We report on the ring-opening and dissociation dynamics of strong-field ionized selenophene (C$_{\mathrm{4}}$H$_{\mathrm{4}}$Se), studied by transient XUV absorption spectroscopy at the Se 3d edge. The table-top experiments are facilitated by high-order harmonic generation coupled with a gas phase transient XUV absorption setup that is optimized for the study of organic compounds. Employing element-specific core-to-valence transitions, the ultrafast molecular dynamics are monitored from the perspective of the well-localized Se atoms. Spectral features are assigned based on first principles TDDFT calculations for a large manifold of electronic states.

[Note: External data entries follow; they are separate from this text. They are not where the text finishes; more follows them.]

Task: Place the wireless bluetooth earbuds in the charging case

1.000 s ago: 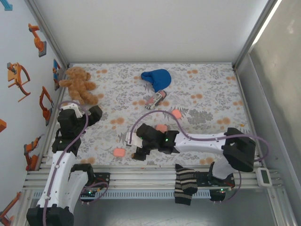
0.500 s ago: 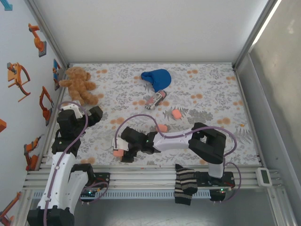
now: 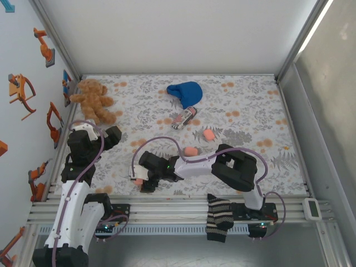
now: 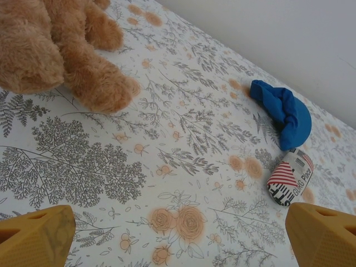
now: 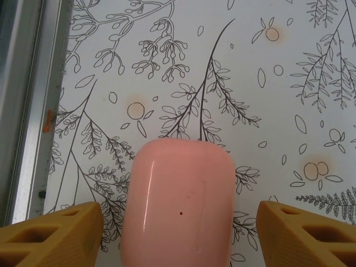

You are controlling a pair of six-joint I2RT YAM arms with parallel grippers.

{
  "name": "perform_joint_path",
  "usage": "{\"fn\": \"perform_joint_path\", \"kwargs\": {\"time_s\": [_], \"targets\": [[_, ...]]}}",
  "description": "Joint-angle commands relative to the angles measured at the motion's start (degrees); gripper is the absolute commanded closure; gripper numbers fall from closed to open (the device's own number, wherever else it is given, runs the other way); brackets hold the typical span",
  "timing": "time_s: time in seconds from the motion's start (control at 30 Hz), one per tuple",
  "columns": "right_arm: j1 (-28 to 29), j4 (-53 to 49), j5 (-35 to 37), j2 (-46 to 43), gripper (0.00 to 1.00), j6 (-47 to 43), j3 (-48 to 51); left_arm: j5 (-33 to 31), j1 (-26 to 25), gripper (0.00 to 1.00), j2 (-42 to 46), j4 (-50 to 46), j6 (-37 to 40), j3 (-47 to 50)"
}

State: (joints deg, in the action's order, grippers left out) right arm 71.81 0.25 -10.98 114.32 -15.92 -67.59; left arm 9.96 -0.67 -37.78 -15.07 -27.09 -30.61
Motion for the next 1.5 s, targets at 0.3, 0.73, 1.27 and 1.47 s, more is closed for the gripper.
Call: {"fn": "perform_joint_path", "kwargs": {"time_s": [0.3, 0.73, 1.27, 1.47], "targets": [[-0.4, -1.6, -0.6, 1.0, 0.39, 0.5, -1.0, 1.0, 0.3, 0.04, 0.9, -0.8, 0.6, 0.5], [-1.2, -4.6, -1.6, 2.6, 0.46, 0.5, -2.8, 1.0, 0.3, 0.04, 1.9, -1.7, 0.7, 0.1], [-3.8, -0.7, 2.6, -9.3, 0.61, -1.1, 2.8, 8.1, 0.3, 0.04, -0.1, -2.3, 1.1, -3.0], [-6.9, -1.4, 8.7, -20.5, 0.61, -4.9, 7.6, 14.0, 0.4, 0.04, 0.6, -1.1, 0.1, -6.1]]}}
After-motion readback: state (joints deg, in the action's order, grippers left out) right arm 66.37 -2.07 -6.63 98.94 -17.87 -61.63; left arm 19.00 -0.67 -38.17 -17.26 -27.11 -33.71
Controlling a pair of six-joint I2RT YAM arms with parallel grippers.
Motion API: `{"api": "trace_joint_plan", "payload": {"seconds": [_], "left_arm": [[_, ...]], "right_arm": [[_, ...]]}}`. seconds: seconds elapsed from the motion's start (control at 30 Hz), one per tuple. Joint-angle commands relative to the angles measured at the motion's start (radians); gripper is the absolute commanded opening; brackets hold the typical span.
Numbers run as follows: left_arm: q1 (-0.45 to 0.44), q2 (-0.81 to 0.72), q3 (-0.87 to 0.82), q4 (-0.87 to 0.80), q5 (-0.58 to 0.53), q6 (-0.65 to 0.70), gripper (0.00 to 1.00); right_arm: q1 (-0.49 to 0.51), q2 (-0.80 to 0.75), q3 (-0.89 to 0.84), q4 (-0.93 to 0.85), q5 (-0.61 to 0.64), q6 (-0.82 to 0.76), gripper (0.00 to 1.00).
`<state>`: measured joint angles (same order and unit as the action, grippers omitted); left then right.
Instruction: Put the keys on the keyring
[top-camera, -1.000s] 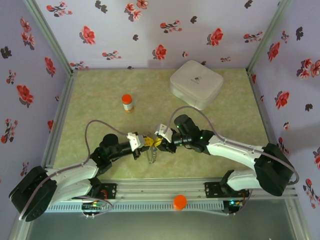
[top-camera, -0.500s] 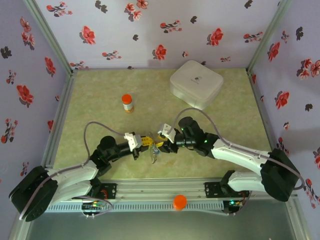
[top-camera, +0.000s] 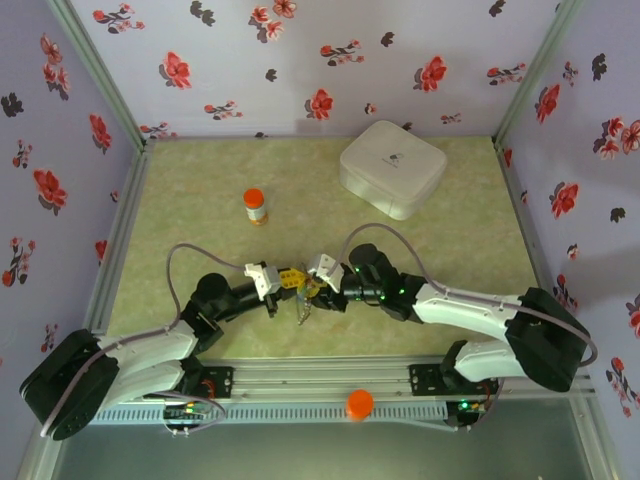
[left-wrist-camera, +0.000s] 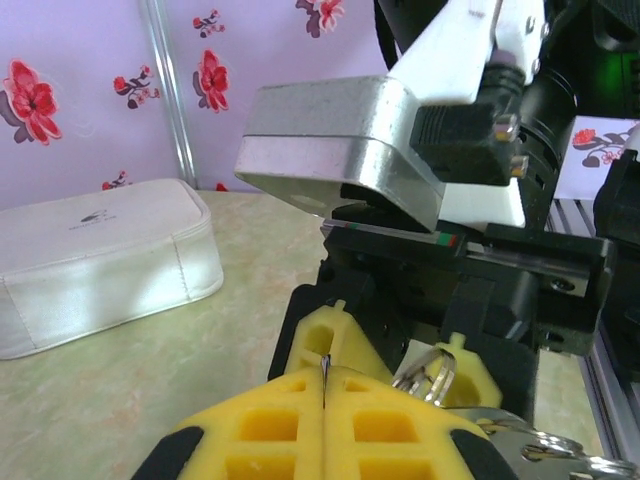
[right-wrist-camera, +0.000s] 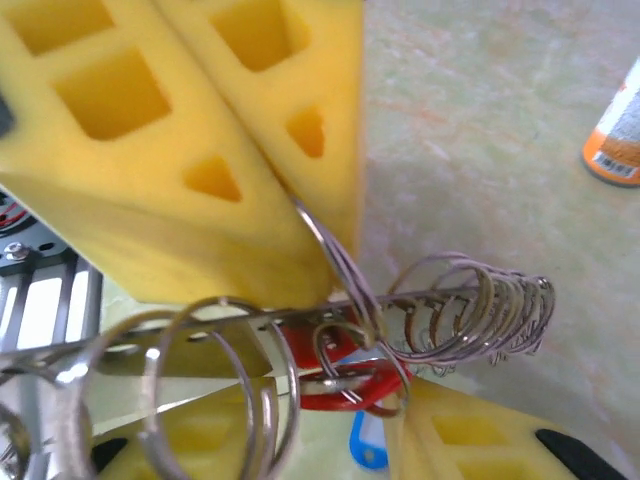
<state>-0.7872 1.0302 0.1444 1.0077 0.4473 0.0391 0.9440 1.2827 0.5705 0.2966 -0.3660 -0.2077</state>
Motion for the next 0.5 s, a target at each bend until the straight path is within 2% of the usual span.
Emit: {"api": "trace_joint_plan", "payload": {"seconds": [0.0, 0.2, 0.33, 0.4, 0.47], "left_arm": [[0.006, -0.013, -0.006, 0.092, -0.013, -0.019, 0.00], [0.011, -0.033, -0.015, 0.079, -0.015, -0.025, 0.00], [0.015, -0.032, -0.014, 0.079, -0.013, -0.029, 0.00], [0.015, -0.033, -0.014, 0.080, -0.012, -0.028, 0.00], [0.016, -0.030, -0.013, 0.079, -0.011, -0.029, 0.00]], "right_arm": [[0.012, -0.027, -0.042, 0.067, 0.104, -0.004, 0.28], [0.014, -0.115, -0.086, 0.075, 0.188, -0.041, 0.19], [0.015, -0.145, -0.084, 0.074, 0.190, -0.048, 0.14], [0.014, -0.146, -0.082, 0.078, 0.168, -0.043, 0.15], [0.015, -0.144, -0.082, 0.087, 0.144, -0.035, 0.22]]}}
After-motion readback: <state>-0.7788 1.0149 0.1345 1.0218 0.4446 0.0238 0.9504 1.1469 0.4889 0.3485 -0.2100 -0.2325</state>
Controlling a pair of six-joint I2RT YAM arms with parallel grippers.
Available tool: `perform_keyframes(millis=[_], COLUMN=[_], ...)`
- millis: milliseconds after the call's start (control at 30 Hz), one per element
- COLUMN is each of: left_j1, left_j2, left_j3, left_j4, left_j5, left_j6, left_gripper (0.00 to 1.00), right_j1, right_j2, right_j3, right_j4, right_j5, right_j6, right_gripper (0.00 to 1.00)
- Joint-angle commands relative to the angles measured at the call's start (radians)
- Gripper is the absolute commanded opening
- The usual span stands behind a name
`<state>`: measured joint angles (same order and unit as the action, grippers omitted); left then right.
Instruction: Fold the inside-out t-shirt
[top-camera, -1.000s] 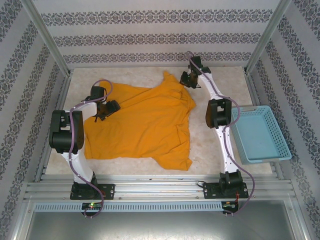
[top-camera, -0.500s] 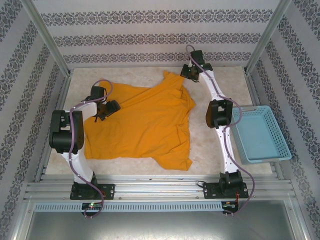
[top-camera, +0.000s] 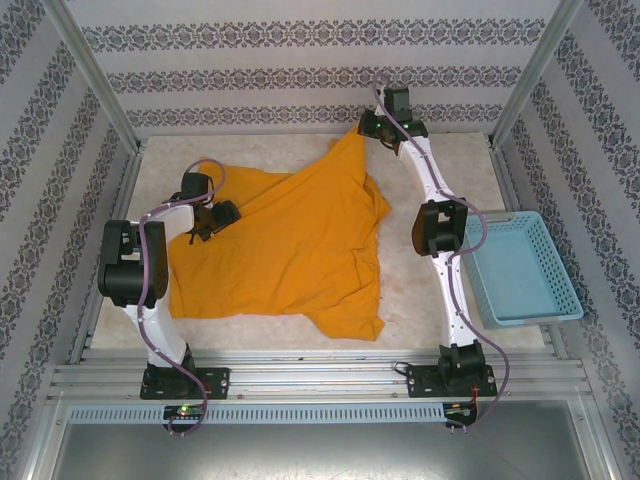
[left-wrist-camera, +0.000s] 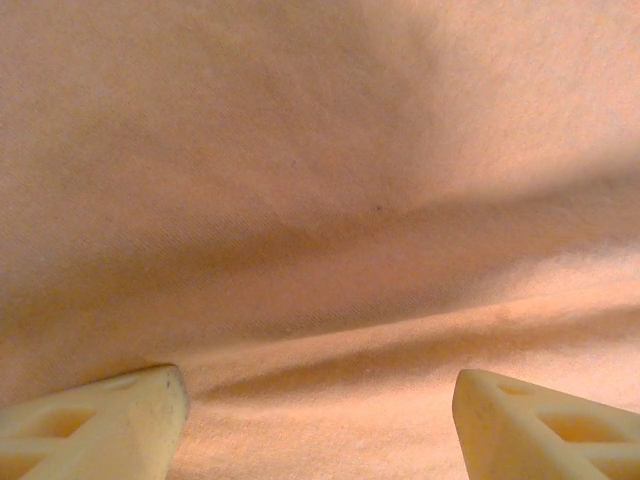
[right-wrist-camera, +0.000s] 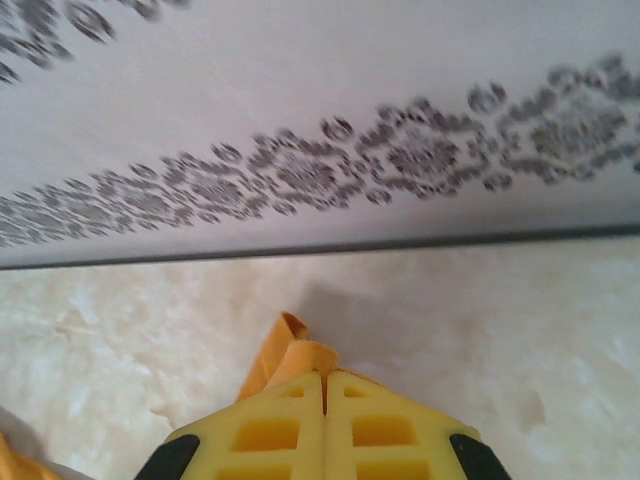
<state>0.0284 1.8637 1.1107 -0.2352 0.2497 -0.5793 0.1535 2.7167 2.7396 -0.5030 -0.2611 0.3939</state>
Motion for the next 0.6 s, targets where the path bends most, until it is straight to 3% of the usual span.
perform_keyframes(millis=[0, 200, 233, 333, 367, 467, 567], left_j1=[0.013, 0.013, 0.014, 0.013, 0.013, 0.013, 0.013], left_j2=[0.038, 0.038, 0.038, 0.037, 0.035, 0.027, 0.008], left_j3=[-0.05, -0.048, -0.047, -0.047, -0.047, -0.05, -0.051], left_j4=[-0.085, -0.085, -0.085, -0.087, -0.087, -0.087, -0.094], left_j5=[-0.029, -0.025, -0.025, -0.023, -0.023, -0.021, -0.011], left_j6=[0.016, 0.016, 0.016, 0.016, 0.016, 0.015, 0.011], left_gripper=[0.73, 0.73, 0.73, 0.73, 0.73, 0.73, 0.73], right_j1=[0.004, 0.003, 0.002, -0.007, -0.015, -0.037, -0.045], right_j2=[0.004, 0.041, 0.041, 0.018, -0.002, -0.076, -0.199], right_j3=[0.041, 0.07, 0.071, 0.07, 0.062, -0.004, -0.178], right_j4=[0.137, 0.173, 0.163, 0.075, 0.032, -0.065, -0.129], right_j5=[-0.03, -0.066, -0.07, -0.038, -0.023, -0.018, -0.013], right_j6=[0.045, 0.095, 0.093, 0.086, 0.083, 0.072, 0.048], right_gripper=[0.0, 0.03, 0.12, 0.55, 0.62, 0.67, 0.68])
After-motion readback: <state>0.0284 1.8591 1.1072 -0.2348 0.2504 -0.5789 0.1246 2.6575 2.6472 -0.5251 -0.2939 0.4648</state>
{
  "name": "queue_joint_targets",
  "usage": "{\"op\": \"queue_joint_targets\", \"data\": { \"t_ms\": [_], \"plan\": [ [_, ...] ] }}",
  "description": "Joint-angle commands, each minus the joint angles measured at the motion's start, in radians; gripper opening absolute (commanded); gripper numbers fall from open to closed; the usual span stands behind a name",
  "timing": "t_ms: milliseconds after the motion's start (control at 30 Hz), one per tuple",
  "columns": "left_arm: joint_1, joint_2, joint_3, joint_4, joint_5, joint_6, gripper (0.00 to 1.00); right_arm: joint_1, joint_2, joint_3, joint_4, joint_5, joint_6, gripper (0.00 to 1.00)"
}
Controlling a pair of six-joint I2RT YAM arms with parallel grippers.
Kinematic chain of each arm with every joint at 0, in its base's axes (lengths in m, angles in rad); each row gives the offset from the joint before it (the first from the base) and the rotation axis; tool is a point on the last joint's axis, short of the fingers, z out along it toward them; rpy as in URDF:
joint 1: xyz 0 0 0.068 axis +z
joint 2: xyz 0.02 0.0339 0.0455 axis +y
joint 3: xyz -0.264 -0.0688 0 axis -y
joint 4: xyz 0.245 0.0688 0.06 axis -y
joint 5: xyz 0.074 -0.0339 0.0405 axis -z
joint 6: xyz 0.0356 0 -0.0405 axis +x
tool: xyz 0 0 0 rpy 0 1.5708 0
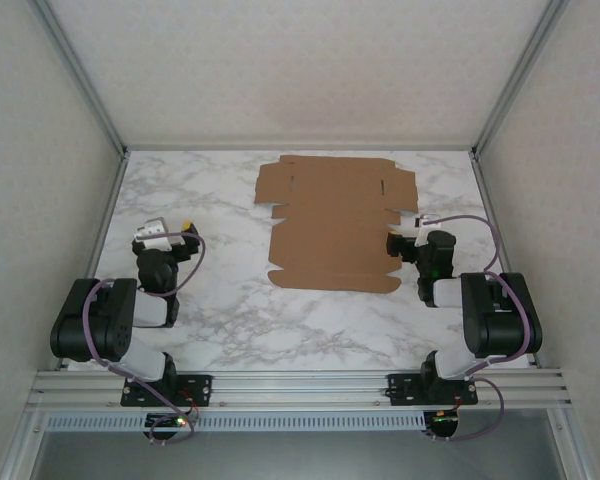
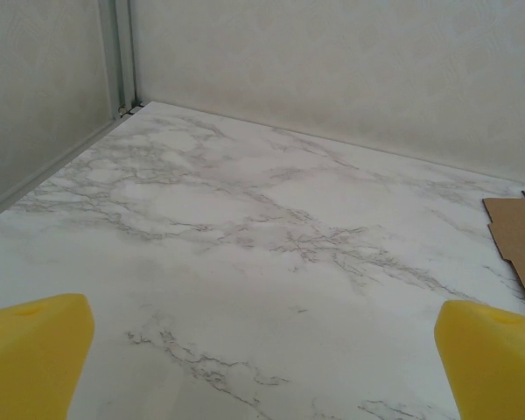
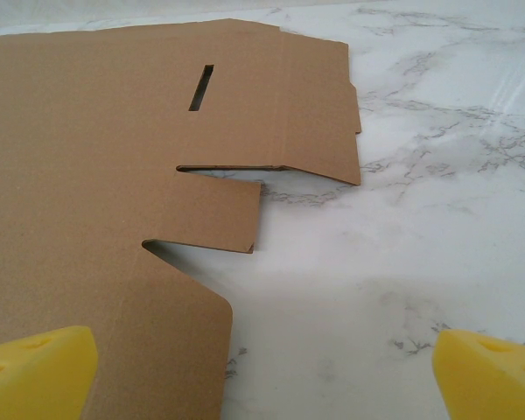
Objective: Fold the paper box
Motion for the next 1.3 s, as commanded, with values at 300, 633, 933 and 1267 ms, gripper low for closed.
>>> {"op": "queue_joint_targets", "data": {
  "t_ms": [300, 633, 933, 1267],
  "plan": [
    [-0.099, -0.286, 0.020, -0.173, -0.153, 0.074, 0.99, 0.079, -0.237, 0.165, -0.336, 0.056, -0.022, 0.99],
    [-0.466, -0.665, 0.388, -0.691, -0.017, 0.114, 1.00, 0.559, -0.598, 0.469, -0.785, 0.170, 0.011, 0.99],
    [-0.467, -0.514, 0.780, -1.486, -0.410, -0.386, 1.00, 0.584, -0.532, 0.924, -1.504, 0.324, 0.455, 0.99],
    [-0.477, -0.518, 0.490, -1.188, 0.110, -0.627, 1.00, 0.582, -0.309, 0.769, -1.438, 0.157, 0.549, 0.99]
  ]
}}
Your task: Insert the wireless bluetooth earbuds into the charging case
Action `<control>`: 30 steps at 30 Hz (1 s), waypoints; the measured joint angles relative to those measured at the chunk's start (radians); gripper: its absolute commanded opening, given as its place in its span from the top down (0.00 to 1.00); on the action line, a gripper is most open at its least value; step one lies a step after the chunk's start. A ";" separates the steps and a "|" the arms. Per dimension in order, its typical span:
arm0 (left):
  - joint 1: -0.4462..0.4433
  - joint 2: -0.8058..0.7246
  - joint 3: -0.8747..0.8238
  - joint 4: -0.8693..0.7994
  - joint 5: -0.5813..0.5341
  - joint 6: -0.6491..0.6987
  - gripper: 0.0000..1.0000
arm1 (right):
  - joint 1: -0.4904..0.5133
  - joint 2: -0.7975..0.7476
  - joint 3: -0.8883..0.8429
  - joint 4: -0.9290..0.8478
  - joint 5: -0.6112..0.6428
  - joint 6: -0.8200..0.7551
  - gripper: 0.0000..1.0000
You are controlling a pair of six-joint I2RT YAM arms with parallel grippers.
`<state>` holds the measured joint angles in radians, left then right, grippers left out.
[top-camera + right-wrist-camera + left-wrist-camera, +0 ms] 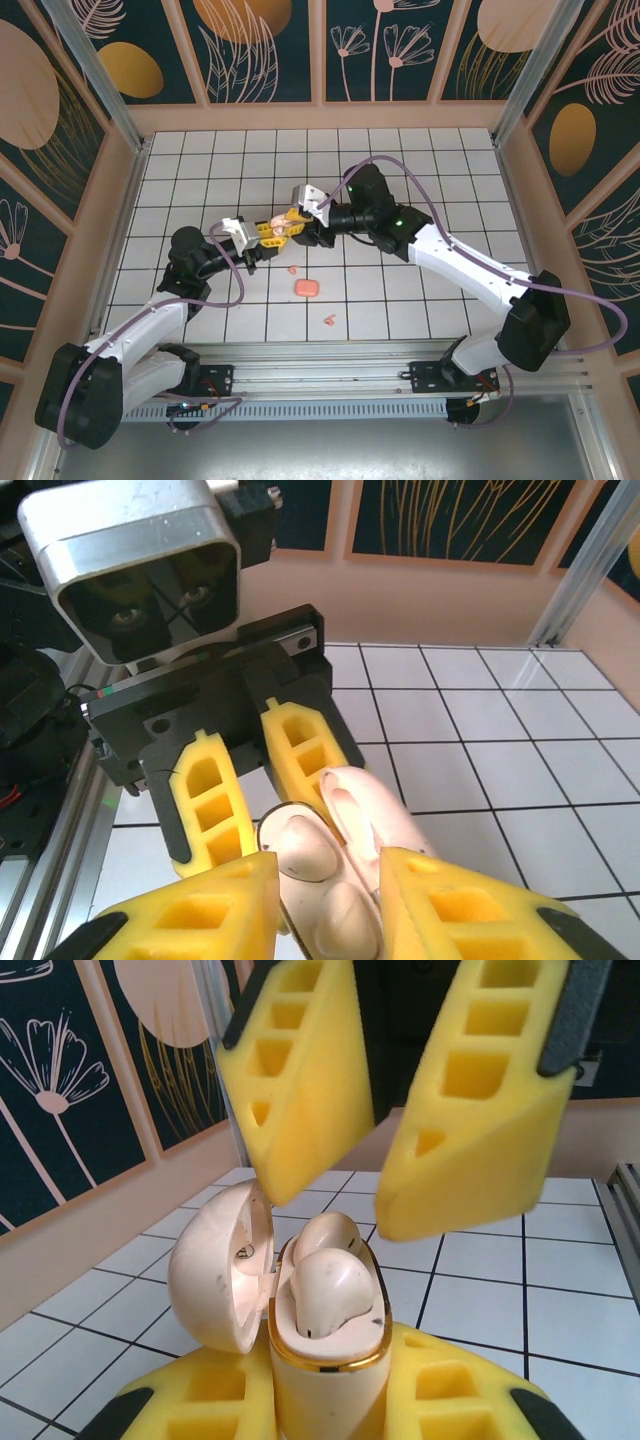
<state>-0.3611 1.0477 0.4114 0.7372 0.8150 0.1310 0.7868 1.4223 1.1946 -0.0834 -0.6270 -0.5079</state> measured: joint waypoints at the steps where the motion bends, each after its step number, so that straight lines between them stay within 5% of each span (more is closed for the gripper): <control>1: 0.000 0.000 0.000 0.000 0.001 0.000 0.84 | -0.002 -0.005 -0.002 0.005 -0.003 0.001 0.68; 8: 0.000 -0.001 0.000 -0.001 0.008 0.008 0.84 | -0.020 -0.040 -0.018 0.061 -0.038 0.026 0.66; 14: 0.000 -0.001 0.000 -0.004 0.007 0.024 0.84 | -0.097 -0.074 -0.023 0.084 -0.102 0.063 0.52; 18: 0.000 -0.001 0.000 -0.014 0.007 0.042 0.84 | -0.134 -0.043 0.058 -0.031 -0.129 0.041 0.41; 30: 0.000 -0.002 0.004 -0.047 0.001 0.071 0.84 | -0.134 0.107 0.316 -0.413 -0.085 -0.146 0.31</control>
<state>-0.3611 1.0454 0.4152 0.6903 0.8158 0.2020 0.6529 1.5291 1.5105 -0.4965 -0.7116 -0.6540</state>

We observe signatures of rapidly (\textasciitilde 35 fs) decaying highly excited molecular cations, the formation of ring-opened products on a 100 fs time scale and, most notably, the elimination of bare Se$^{\mathrm{+}}$ ions in a very rapid multi-step process. A delayed onset of the Se$^{\mathrm{+}}$ ions provides direct evidence that both selenium-carbon bonds are broken within only \textasciitilde 130~fs and that a sequential mechanism, presumably an initial ring-opening followed by a subsequent breaking of the second bond, is required to eliminate the atomic fragments.